Four-Point Laser Interferometry

Based on our experience working with teams developing next-generation non-destructive testing solutions, we recognize that unlocking the full potential of laser-ultrasound technology requires a system that is rugged, multi-point, and highly adaptable—our new platform embodies this vision.

The Modulo Quatro harnesses the advantages of multi-channel random quadrature (MCRQ) technology, creating a versatile, multi-point system designed for advanced non-destructive testing applications. It offers the flexibility to route four detection points through a single optical head for rapid scanning or to utilize four independent optical heads, allowing for simultaneous measurements from various angles on a single point or across multiple widely spaced points on a sample. With the Quatro platform, we can customize your laser interferometer to meet the demands of complex and specific testing scenarios.

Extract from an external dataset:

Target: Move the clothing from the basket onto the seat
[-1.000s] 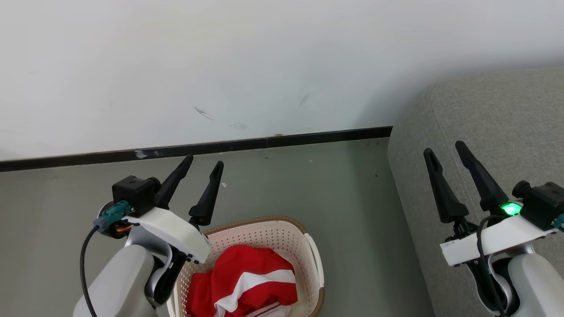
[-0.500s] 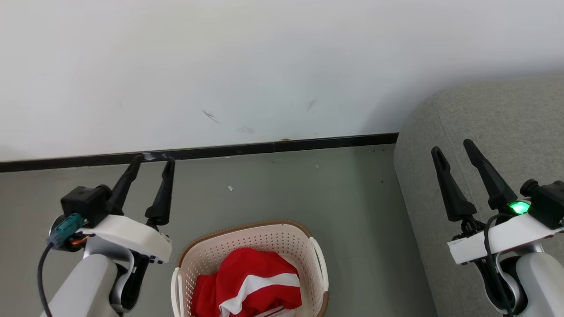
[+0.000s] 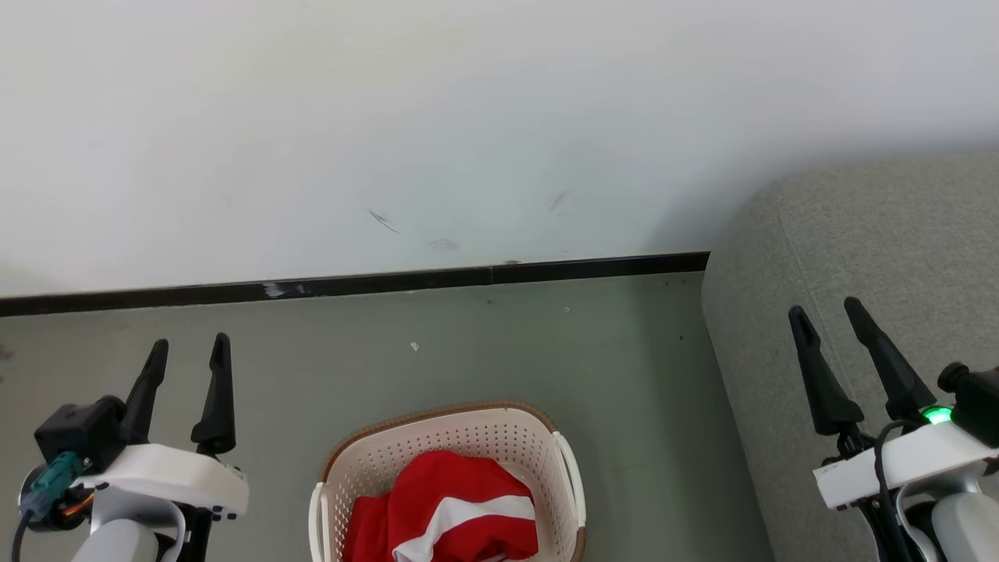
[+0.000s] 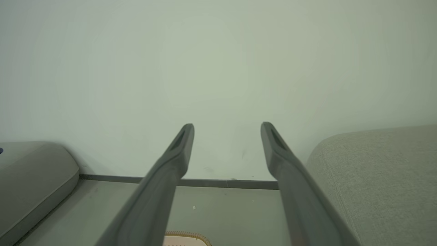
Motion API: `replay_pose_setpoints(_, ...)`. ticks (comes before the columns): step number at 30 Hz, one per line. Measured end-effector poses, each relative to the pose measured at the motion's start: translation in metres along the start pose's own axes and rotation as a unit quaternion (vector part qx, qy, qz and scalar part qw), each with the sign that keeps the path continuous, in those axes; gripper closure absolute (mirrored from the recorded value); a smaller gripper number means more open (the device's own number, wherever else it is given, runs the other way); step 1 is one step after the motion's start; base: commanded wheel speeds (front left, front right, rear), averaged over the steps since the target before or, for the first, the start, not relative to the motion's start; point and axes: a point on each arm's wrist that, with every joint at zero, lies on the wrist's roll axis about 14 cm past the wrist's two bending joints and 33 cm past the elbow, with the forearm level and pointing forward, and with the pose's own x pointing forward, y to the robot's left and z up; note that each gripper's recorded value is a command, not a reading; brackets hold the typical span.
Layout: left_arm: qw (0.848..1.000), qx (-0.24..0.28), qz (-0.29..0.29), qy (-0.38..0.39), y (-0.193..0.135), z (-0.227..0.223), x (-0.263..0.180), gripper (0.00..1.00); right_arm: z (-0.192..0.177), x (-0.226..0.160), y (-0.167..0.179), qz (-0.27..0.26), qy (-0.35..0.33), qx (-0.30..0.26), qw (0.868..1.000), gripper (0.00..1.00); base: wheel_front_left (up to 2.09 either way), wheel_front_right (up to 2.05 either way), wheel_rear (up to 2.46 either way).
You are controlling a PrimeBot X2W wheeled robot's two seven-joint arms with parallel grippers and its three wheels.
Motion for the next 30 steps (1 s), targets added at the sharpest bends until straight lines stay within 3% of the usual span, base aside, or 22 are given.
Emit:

Based on a streamlined variant of MCRQ the Quatro features the same benefits as our field-proven Quartet, including a Multi-mode Fiber design for large collection efficiency on any type of surface, detector array and parallel processing for efficient processing of multi-speckled light, and patented signal processing based on our ‘random quadrature’ demodulation scheme.

The Quatro also connects directly to a computer, streamlining the measurement process. No external oscilloscope or A/D card is required, making it a versatile and efficient solution for ultrasonic measurements, maintains precision and ease of use.

FEATURES.

Robust & Versatile
The instrument platform was named Modulo due to the adaptability, or “modulability” of the single detector array design. The Quatro features four measurement channels, each an independent measurement point. It can be built to run multiple closely spaced measurement points through a single optical head, or feature four separate optical heads. Closely spaced measurement points drastically increase scan speeds (x 4) while separate optical heads allow for the measurement of different angles simultaneously, to extract the 3D component. And thanks to our proprietary MCRQ technology, it achieves this without requiring high accuracy optical components or positioning, making it exceptionally rugged.

Fiberized Optical Head
A versatile fiberized optical head is easily mounted to fit a variety of measurement conditions and can be set-up for a wide-range of stand-off distances.

Analog & Digital Outputs
The Modulo produces both an analog and digital signal proportional to surface displacement.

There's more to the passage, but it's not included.